Bridget Irwin, a 28-year-old teacher, was told she would experience “some pressure” during her IUD insertion at Women’s College Hospital in Toronto, and that it would be very fast. Instead, it was so painful that she nearly passed out. “We had to Uber home because I couldn’t walk,” she says.
“I remember laying on the floor of the doctor’s office in pain. They just kind of left me and didn’t ever check in again,” says Jada Gannon-Day, a 23-year old student and researcher at Carleton University.
“She made me feel dramatic and stupid for fainting,” says Emilie O’Neil, a 26-year-old architectural designer in Toronto. “She seemed annoyed when I stuck around in the hall to calm down.”
For the 20 per cent of women who use an IUD, these stories are extraordinarily common. The excruciating pain a generation of women have endured during their IUD insertions has even become a subject of poetry. “Don’t complain when a t-shaped copper device is put into your uterus with no pain relief,” Chloe Grace Law writes in her poem It’s Not That Bad. The poem was liked and shared thousands of times.

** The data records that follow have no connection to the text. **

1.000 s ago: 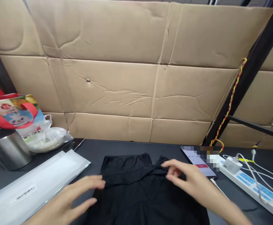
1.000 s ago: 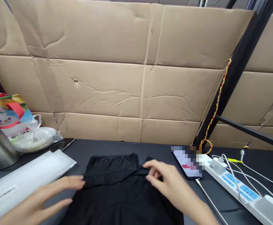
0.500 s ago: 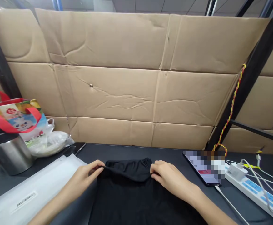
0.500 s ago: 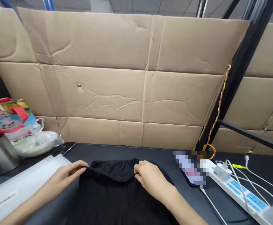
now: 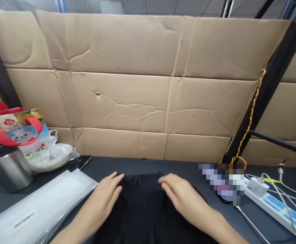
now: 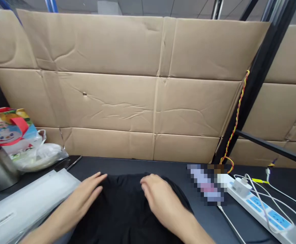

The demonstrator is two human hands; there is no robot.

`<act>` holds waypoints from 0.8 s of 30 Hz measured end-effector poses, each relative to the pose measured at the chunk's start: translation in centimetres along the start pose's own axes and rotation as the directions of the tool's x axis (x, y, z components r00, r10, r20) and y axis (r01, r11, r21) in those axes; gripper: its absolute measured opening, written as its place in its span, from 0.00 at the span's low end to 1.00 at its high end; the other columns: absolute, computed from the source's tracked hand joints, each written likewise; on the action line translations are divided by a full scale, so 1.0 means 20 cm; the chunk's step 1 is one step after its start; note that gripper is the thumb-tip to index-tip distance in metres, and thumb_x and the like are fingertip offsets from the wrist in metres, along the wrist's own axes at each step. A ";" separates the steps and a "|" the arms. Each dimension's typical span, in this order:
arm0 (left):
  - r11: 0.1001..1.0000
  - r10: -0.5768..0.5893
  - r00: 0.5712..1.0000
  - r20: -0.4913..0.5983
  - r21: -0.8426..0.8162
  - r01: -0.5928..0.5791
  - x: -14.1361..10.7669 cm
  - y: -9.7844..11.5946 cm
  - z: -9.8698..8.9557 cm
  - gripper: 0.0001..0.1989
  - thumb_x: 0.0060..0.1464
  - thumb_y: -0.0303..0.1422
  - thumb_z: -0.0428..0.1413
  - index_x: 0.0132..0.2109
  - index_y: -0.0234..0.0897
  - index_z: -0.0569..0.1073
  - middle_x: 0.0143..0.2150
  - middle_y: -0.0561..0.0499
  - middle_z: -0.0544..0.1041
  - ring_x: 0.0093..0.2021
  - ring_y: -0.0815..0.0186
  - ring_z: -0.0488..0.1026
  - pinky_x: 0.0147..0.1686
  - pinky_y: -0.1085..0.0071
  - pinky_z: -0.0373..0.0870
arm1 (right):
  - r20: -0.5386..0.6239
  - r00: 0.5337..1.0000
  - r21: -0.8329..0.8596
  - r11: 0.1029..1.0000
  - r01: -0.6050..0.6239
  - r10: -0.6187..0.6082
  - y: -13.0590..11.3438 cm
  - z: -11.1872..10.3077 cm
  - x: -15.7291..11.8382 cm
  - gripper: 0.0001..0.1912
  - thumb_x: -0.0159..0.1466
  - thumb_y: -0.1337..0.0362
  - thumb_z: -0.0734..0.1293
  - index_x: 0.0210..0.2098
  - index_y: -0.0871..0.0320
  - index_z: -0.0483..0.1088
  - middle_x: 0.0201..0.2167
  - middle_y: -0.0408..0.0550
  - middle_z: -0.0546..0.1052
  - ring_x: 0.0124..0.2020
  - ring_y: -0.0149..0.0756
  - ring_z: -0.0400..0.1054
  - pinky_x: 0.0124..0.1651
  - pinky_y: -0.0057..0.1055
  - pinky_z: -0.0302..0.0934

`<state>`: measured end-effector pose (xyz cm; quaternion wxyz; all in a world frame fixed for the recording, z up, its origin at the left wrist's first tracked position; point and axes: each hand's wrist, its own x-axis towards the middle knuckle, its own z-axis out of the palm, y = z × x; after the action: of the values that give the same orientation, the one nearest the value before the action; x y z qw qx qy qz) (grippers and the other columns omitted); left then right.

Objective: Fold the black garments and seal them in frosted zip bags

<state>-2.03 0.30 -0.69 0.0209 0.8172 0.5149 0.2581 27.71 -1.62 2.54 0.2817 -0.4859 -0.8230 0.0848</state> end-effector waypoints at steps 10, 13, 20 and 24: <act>0.879 0.381 0.862 0.335 0.158 -0.450 -0.23 0.09 0.17 0.37 0.61 0.46 0.50 0.68 0.54 0.36 0.66 0.47 0.56 0.61 0.46 0.62 0.55 0.50 0.65 | -0.140 0.963 -0.176 0.951 -0.254 0.231 0.23 -0.04 -0.28 0.09 0.66 0.61 0.59 0.40 0.54 0.69 0.39 0.49 0.75 0.41 0.42 0.71 0.44 0.38 0.65; 0.855 0.413 0.858 0.305 0.196 -0.481 -0.23 0.09 0.17 0.41 0.58 0.53 0.50 0.69 0.50 0.37 0.66 0.45 0.57 0.61 0.44 0.62 0.53 0.50 0.67 | -0.084 0.948 -0.184 0.931 -0.316 0.306 0.29 -0.08 -0.26 0.06 0.63 0.61 0.62 0.31 0.54 0.68 0.31 0.46 0.73 0.34 0.42 0.70 0.38 0.36 0.63; 0.817 0.457 0.874 0.165 0.311 -0.485 -0.23 0.16 0.12 0.39 0.59 0.51 0.50 0.69 0.50 0.39 0.64 0.49 0.63 0.59 0.52 0.67 0.52 0.61 0.69 | -0.080 0.955 0.140 0.951 -0.274 0.287 0.25 -0.17 -0.12 0.12 0.69 0.55 0.54 0.38 0.51 0.65 0.31 0.41 0.77 0.34 0.37 0.72 0.37 0.29 0.60; 0.793 0.488 0.870 0.060 0.386 -0.472 -0.24 0.17 0.12 0.42 0.58 0.52 0.51 0.69 0.46 0.39 0.61 0.48 0.67 0.56 0.52 0.70 0.49 0.62 0.71 | -0.081 0.954 0.025 0.957 -0.288 0.289 0.29 -0.17 0.00 0.14 0.68 0.54 0.54 0.36 0.51 0.67 0.31 0.42 0.78 0.35 0.39 0.73 0.36 0.29 0.59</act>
<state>0.30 -4.88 -3.56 -0.2184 0.9028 0.3317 0.1648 33.84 0.98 2.94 0.3037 -0.6021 -0.7302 0.1098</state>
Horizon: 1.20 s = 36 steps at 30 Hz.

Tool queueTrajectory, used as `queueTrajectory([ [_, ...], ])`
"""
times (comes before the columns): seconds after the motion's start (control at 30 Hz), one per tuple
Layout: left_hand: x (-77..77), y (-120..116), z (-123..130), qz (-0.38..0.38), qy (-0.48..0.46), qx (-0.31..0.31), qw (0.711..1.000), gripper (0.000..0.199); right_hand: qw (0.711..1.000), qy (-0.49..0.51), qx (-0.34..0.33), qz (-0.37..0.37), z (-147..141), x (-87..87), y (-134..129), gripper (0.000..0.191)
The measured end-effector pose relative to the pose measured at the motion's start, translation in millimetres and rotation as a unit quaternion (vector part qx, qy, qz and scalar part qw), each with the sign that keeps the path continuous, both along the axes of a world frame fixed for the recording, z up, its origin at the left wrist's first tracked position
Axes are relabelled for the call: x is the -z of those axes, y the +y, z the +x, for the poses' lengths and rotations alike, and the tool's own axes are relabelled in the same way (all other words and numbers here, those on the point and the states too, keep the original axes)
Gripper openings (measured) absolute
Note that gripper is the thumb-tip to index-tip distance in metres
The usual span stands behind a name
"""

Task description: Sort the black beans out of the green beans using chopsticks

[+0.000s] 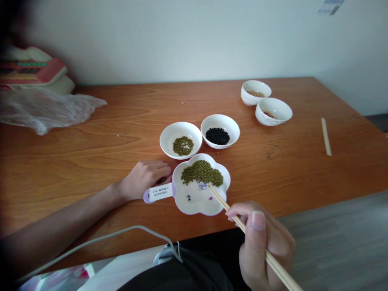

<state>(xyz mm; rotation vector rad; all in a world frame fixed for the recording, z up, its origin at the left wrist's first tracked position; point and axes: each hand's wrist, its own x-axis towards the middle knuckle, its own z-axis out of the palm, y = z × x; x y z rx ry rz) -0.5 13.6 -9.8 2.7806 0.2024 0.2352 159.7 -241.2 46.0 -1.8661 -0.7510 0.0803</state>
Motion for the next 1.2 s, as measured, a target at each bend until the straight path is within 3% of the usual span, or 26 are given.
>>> queueTrajectory([
  [0.53,1.7,0,0,0.008,-0.008,0.006,1.000,0.031,1.000,-0.010,0.015,-0.015,0,-3.4,2,0.054],
  [1.0,3.7,2,-1,0.011,0.004,0.002,1.000,0.033,0.988,0.051,-0.145,-0.015,-12,-11.1,5,0.053],
  [1.2,1.8,1,0,0.010,-0.002,0.005,1.000,0.032,0.985,0.063,-0.161,-0.014,-11,-8.0,4,0.043],
])
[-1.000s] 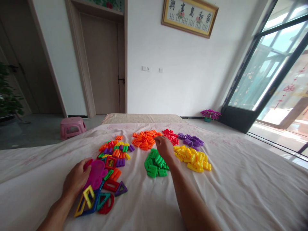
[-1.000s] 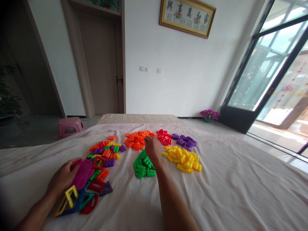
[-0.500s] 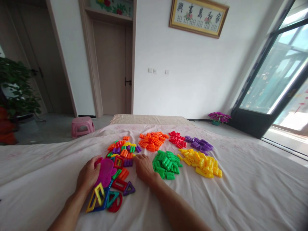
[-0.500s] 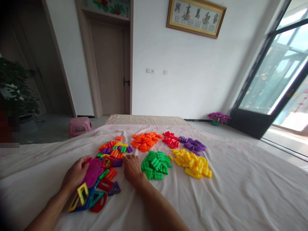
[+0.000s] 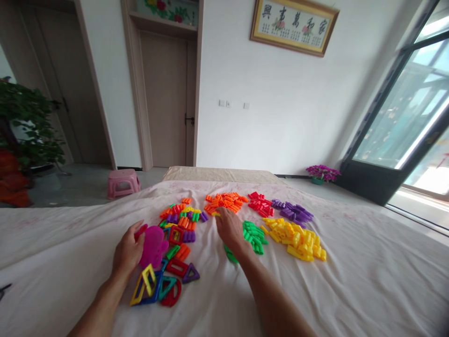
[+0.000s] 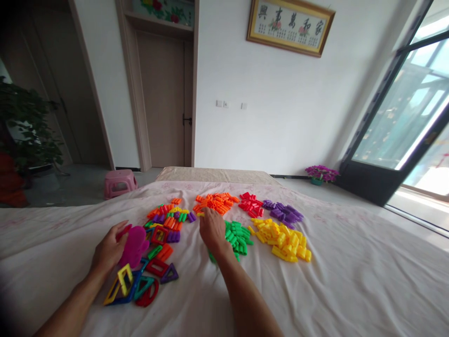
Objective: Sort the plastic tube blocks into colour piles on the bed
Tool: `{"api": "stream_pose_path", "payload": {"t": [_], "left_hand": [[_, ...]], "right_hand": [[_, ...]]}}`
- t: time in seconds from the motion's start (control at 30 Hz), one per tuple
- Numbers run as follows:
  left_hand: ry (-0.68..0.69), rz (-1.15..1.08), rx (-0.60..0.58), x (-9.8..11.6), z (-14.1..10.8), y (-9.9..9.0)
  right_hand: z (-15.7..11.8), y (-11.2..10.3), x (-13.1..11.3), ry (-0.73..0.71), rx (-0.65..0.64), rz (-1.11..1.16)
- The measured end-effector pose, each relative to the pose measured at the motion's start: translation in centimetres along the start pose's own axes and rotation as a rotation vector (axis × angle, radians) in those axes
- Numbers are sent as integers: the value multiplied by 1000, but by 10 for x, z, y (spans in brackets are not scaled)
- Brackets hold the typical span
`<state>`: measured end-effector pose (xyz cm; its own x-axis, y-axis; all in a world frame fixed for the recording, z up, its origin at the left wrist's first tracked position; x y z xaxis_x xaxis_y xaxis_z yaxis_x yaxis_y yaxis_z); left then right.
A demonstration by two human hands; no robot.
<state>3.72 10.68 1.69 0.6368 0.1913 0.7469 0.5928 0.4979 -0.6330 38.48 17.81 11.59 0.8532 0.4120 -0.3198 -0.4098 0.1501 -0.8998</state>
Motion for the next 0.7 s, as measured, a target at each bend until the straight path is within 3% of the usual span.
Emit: {"api": "stream_pose_path", "payload": {"t": [0.23, 0.43, 0.57, 0.7], "left_hand": [[-74, 27, 120, -1, -6, -26], [-154, 4, 205, -14, -7, -46], [-192, 63, 333, -14, -14, -66], [-202, 293, 465, 4, -27, -85]], "right_hand": [[8, -57, 105, 325, 130, -10], [-23, -97, 182, 607, 202, -85], [-47, -119, 204, 745, 289, -148], [-43, -124, 193, 687, 354, -149]]}}
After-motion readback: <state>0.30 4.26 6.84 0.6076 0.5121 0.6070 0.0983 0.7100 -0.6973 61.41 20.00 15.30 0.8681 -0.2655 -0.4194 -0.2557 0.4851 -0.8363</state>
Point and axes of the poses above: each hand's wrist, its own z-axis towards the middle knuckle, its own y-axis out of the palm, x = y × z, the point moved 9 cm from there along z, towards the middle knuckle, and after that the axes turned 7 degrees about -x, right-handed, at the moved point
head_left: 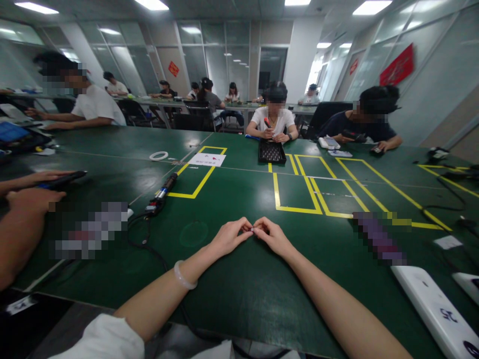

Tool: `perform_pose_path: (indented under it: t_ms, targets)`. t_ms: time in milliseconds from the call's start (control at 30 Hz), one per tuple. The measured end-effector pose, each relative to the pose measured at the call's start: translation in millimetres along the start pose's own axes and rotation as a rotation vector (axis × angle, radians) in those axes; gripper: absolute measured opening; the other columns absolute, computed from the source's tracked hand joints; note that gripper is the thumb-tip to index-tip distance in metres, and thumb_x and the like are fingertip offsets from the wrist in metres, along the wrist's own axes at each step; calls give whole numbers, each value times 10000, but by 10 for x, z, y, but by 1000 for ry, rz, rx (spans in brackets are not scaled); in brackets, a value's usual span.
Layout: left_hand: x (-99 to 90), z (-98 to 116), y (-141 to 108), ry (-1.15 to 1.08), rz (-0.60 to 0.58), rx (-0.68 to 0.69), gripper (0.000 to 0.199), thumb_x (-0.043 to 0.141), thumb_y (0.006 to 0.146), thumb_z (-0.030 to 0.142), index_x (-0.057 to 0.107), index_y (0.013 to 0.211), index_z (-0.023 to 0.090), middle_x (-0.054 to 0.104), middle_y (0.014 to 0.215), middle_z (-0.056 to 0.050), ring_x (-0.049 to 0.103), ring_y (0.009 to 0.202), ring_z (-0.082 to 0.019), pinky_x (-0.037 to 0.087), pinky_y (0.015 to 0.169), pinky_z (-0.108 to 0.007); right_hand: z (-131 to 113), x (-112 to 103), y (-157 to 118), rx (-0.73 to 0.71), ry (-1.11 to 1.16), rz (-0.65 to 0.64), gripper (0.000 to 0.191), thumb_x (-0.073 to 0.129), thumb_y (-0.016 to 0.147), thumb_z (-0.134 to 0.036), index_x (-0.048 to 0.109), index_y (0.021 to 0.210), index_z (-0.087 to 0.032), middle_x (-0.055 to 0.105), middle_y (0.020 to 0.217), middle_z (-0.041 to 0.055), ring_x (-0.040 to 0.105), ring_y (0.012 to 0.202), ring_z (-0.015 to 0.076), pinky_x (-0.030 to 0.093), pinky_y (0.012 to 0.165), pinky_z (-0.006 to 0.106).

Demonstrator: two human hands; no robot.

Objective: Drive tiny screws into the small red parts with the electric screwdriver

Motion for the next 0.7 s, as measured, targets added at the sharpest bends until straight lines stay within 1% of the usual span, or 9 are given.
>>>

Thousands of TikTok rants, viral tweets, a change.org petition signed by more than 36,000 women and peer-reviewed studies have all documented the grossly insufficient pain relief offered for IUD insertions by practitioners.
So, what is the response from Canadian medicine to this public outcry?
The answer is, there has been practically none.
Astonishingly, despite mountains of evidence, Canadian clinicians in gynecology, obstetrics and family medicine are continuing to proceed with business as usual, providing patients with only an Advil for pain management. No new pain protocol has been developed and clinics across the country and physicians continue to falsely inform women the insertion will be “just a pinch,” failing to uphold a principle of informed consent.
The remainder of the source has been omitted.